■ Activity ■
Every line below must come back exactly as it stands, with the images omitted.
Records to use below:
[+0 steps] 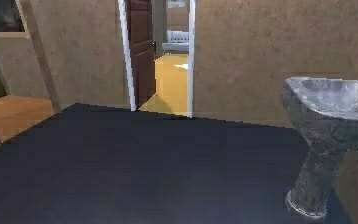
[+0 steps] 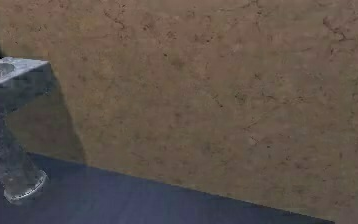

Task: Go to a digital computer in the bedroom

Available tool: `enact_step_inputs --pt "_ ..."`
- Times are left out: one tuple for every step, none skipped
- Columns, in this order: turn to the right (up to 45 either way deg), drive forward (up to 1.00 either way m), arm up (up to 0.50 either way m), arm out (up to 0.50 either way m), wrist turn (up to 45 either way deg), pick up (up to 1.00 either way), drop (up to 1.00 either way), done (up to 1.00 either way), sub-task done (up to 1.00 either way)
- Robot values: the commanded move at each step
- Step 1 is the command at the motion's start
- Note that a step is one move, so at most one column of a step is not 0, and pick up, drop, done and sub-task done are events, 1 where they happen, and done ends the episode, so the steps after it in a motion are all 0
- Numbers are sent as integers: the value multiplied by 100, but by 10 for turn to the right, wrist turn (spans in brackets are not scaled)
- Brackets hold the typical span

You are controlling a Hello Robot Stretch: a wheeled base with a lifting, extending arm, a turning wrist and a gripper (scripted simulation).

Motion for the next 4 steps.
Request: enact_step_inputs --pt "0 80 0 0 0 0 0 0 0" --pt "-60 0 0 0 0 0 0 0 0" --pt "0 100 0 0 0 0 0 0 0" --pt "0 50 0 0 0 0 0 0 0"
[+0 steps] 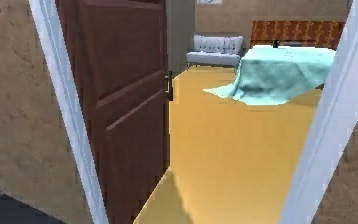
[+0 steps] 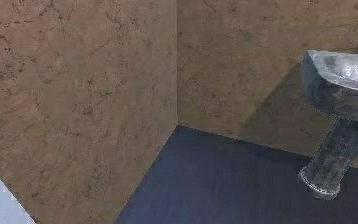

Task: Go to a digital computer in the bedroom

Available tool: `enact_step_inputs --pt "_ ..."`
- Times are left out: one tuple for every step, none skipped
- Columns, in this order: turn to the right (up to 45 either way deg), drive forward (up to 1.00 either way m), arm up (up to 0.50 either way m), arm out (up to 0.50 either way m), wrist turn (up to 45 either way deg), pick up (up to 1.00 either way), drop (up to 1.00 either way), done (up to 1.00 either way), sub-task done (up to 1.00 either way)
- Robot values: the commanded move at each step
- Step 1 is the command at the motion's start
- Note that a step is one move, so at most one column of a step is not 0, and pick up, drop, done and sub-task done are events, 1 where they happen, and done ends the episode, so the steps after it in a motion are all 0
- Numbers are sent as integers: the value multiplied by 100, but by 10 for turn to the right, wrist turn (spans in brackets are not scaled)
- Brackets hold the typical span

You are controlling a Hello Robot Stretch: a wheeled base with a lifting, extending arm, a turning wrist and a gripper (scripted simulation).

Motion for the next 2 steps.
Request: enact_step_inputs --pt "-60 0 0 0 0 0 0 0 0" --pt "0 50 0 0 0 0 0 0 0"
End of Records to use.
■ Solution to this problem ■
[+0 steps] 
[+0 steps] 

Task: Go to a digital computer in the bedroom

Available tool: `enact_step_inputs --pt "_ ..."`
- Times are left out: one tuple for every step, none skipped
- Columns, in this order: turn to the right (up to 45 either way deg), drive forward (up to 1.00 either way m), arm up (up to 0.50 either way m), arm out (up to 0.50 either way m), wrist turn (up to 45 either way deg), pick up (up to 1.00 either way), drop (up to 1.00 either way), done (up to 1.00 either way), sub-task done (up to 1.00 either way)
- Robot values: the commanded move at each step
- Step 1 is the command at the motion's start
- Note that a step is one move, so at most one column of a step is not 0, and pick up, drop, done and sub-task done are events, 1 where they happen, and done ends the episode, so the steps after it in a motion are all 0
- Numbers are sent as integers: the value multiplied by 100, but by 10 for turn to the right, wrist turn (spans in brackets are not scaled)
- Brackets hold the typical span

You are controlling a Hello Robot Stretch: a wheeled base with a lifting, extending arm, a turning wrist and a gripper (scripted simulation).

Motion for the next 4 steps.
Request: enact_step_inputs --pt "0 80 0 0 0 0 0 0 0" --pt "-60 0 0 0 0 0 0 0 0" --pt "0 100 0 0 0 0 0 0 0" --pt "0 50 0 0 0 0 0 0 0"
[+0 steps] 
[+0 steps] 

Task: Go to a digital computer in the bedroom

Available tool: `enact_step_inputs --pt "_ ..."`
- Times are left out: one tuple for every step, none skipped
- Columns, in this order: turn to the right (up to 45 either way deg), drive forward (up to 1.00 either way m), arm up (up to 0.50 either way m), arm out (up to 0.50 either way m), wrist turn (up to 45 either way deg), pick up (up to 1.00 either way), drop (up to 1.00 either way), done (up to 1.00 either way), sub-task done (up to 1.00 either way)
- Robot values: the commanded move at each step
- Step 1 is the command at the motion's start
- Note that a step is one move, so at most one column of a step is not 0, and pick up, drop, done and sub-task done are events, 1 where they happen, and done ends the episode, so the steps after it in a motion are all 0
- Numbers are sent as integers: the value multiplied by 100, but by 10 for turn to the right, wrist turn (spans in brackets are not scaled)
- Brackets hold the typical span

You are controlling a Hello Robot Stretch: a wheeled base with a lifting, extending arm, a turning wrist and a gripper (scripted simulation).

Motion for the next 2 steps.
Request: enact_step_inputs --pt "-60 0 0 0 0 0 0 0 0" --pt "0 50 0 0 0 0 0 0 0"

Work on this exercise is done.